• TASK:
Where the lines below hold images, skip those and copy every word exactly.
━━━━━━━━━━━━━━━━━━━━
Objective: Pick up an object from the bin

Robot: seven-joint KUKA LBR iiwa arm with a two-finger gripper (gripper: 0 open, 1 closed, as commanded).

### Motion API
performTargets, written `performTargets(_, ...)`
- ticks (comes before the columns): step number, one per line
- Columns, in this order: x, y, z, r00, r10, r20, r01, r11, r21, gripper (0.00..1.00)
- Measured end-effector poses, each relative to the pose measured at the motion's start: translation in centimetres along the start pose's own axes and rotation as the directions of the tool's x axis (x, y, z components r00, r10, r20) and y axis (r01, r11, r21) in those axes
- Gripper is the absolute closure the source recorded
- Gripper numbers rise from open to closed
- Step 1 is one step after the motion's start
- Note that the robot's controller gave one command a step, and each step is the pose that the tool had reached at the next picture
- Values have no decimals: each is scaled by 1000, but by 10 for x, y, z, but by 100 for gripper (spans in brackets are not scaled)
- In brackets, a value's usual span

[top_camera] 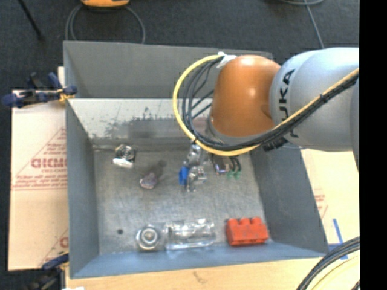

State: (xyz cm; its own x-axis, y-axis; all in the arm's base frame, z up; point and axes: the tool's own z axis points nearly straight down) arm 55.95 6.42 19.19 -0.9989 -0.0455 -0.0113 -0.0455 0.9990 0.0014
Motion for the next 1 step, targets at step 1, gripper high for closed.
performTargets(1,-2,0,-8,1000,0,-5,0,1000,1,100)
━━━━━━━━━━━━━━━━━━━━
• THE ANSWER:
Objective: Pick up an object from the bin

Robot: seven-joint KUKA LBR iiwa arm with a two-finger gripper (gripper: 0 open, 1 closed, as commanded).

### Motion API
performTargets, written `performTargets(_, ...)`
- ticks (comes before the columns): step number, one per line
- Columns, in this order: x, y, z, r00, r10, r20, r01, r11, r21, gripper (0.00..1.00)
- Measured end-effector poses, each relative to the pose measured at the motion's start: translation in centimetres along the start pose's own axes and rotation as the directions of the tool's x axis (x, y, z components r00, r10, r20) and y axis (r01, r11, r21) in those axes
- Gripper is the absolute closure the source recorded
- Gripper numbers rise from open to closed
- Step 1 is one step after the motion's start
- Note that the robot's controller gave one command a step, and each step is the pose that the tool had reached at the next picture
- Values have no decimals: each is scaled by 1000, but by 10 for x, y, z, but by 100 for gripper (spans in brackets are not scaled)
- In brackets, a value's usual span

[top_camera] 

State: (xyz cm; its own x-axis, y-axis; all in the arm's base frame, z up; point and axes: the tool's own z axis points nearly straight down) arm 55.95 6.42 19.19 -0.9989 -0.0455 -0.0113 -0.0455 0.9990 0.0014
Motion for the next 1 step, targets at step 1, gripper high for closed.
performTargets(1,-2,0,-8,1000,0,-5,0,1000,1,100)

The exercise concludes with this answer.